99mTc, Technetium-99 m; DR, Detection Rate; HYNIC, Hydrazinonicotinamide; NR, Not Reported; PC, Prostate Cancer; PSA, Prostate-Specific Antigen; PSMA, Prostate-Specific Membrane Antigen

Nuclear medicine imaging is established as a versatile and highly accessible diagnostic tool with an important role for cancer assessment globally. While PSMA PET is widely used for PC imaging, SPECT imaging may be a feasible alternative in regions where PET resources may be limited or cost-prohibitive. The ubiquity of SPECT instrumentation and radiopharmaceuticals contributes to enhanced accessibility, Furthermore, clinical sites without PET/CT may lack the personnel and infrastructure for complex radiopharmaceutical synthesis. [^99mTc]Tc-HYNIC-iPSMA is kit-based with simple reconstitution and is a key advantage supporting its clinical implementation.

This multi-national registry demonstrating successful utilised [^99mTc]Tc-HYNIC-iPSMA for PC across multiple centres using different SPECT imaging equipment which underscores its robust versatility and potential for widespread clinical application. [^99mTc]Tc-HYNIC-iPSMA SPECT imaging may provide access to communities where PSMA PET imaging is not accessible, which may have important impacts on patient outcomes. The adaptability of [^99mTc]Tc-HYNIC-iPSMA to varying technological environments, suggests that it could seamlessly integrate into diverse healthcare settings while maintaining consistent and reliable imaging results. It also, speaking to the agent’s reproducibility and reliability - key attributes for any imaging tool.

The registry contributes to the larger body of evidence demonstrating this imaging agent as clinically beneficial to PC in all stages, including initial staging, restaging, treatment evaluation, and metastasis evaluation. Other studies investigating ^99mTc-labelled PSMA-targeted tracers for PC lesion identification have demonstrated similar detection rates, although these studies are limited in number (Li et al. 2022a, b; Schmidkonz et al. 2018, 2020; Werner et al. 2020; Reinfelder et al. 2017; Su et al. 2017). In this analysis, the average detection rates of 77.5% are consistent with more extensive retrospective studies investigating [^99mTc]Tc-HYNIC-iPSMA in PC, including one by Li and colleagues, who report an 80.4% detection rate from 147 patients (Li et al. 2022a, b).

The similarity of our detection findings with previous studies using [^99mTc]Tc-HYNIC-iPSMA and other ^99mTc-labelled PSMA-targeted tracers in PC lesion detection suggests robust reproducibility of the imaging agent’s performance. This consistency in detection rates further substantiates [^99mTc]Tc-HYNIC-iPSMA clinical utility and positions it as a potentially reliable alternative (or complement) to existing imaging modalities, enhancing diagnostic accuracy and patient care in PC management. Importantly, patient management was changed based on the [^99mTc]Tc-HYNIC-iPSMA findings in 42.5% of patients.

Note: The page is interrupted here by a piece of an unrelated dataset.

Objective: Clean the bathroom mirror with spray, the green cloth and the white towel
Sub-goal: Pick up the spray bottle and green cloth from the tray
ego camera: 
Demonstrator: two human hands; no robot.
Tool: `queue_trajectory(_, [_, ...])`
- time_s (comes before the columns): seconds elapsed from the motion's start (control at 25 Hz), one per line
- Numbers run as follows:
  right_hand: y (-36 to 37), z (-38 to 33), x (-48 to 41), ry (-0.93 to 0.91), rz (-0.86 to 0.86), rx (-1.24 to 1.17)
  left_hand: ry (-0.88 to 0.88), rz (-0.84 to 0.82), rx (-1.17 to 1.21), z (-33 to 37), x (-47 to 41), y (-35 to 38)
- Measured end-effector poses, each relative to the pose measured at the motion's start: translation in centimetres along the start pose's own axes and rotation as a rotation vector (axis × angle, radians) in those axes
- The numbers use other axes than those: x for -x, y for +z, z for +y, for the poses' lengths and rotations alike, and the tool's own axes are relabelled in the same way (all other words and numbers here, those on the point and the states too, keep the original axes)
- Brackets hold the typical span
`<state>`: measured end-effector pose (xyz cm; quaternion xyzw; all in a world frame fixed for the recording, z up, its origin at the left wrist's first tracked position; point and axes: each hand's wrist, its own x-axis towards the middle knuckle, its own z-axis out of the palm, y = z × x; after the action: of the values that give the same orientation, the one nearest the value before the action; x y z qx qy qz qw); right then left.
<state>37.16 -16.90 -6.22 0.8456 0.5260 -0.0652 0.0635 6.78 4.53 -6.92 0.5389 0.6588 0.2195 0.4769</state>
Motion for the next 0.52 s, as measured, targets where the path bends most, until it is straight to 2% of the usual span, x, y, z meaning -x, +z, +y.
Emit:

Our study has limitations. First, the study’s sample size of 40 patients, predominantly Caucasian and from specific regions, may not adequately represent the broader population affected by PC, potentially limiting the generalizability of the findings. A larger, more diverse cohort would enhance the study’s external validity. Second, the interpretation of SPECT images by nuclear medicine physicians at local centers introduces the potential for observer bias, where subjective judgments could influence diagnostic ouTcomes. This risk could be mitigated through blinded analysis or multiple independent assessments. Last, while no immediate adverse events were reported, the absence of long-term safety data for [^99mTc]Tc-HYNIC-iPSMA may leave unanswered questions about potential delayed or long-term side effects, particularly important topics given the tracer’s radioactive nature. Comprehensive long-term follow-up is essential to fully understand the tracer’s safety profile and its implications for clinical use.

Conclusion

The high prevalence of PC and variable accessibility of PET/CT emphasises the need to develop a novel, cost-effective, and easily accessed ^99mTc-labelled PSMA ligand. Furthermore, clinical sites with PET/CT may need more personnel and infrastructure for complex radiopharmaceutical synthesis. The reconstitution process of [^99mTc]Tc-HYNIC-iPSMA, which is straightforward and kit-based, offers a significant advantage due to its simplicity compared to the more complex synthesis processes of other similar agents. In this prospective, multicentre registry, 40 PC patients enrolled and received [^99mTc]Tc-HYNIC-iPSMA tracer followed by planar and SPECT imaging. Results found [^99mTc]Tc-HYNIC-iPSMA to be a reliable and suitable tracer for PSMA-targeted SPECT imaging across varied centres and imaging equipment. Detection rates were high (77.5%) among the patients studied and consistent with previously reported results. Patient management was changed based on [^99mTc]Tc-HYNIC-iPSMA findings in 42.5% of cases. No adverse events were reported. In conclusion, [^99mTc]Tc-HYNIC-iPSMA is a promising option to identify PSMA-positive PC on SPECT imaging with the potential for improving patient access to imaging worldwide across various indications, patient PSA levels, and scanner types.

Electronic supplementary material

Below is the link to the electronic supplementary material.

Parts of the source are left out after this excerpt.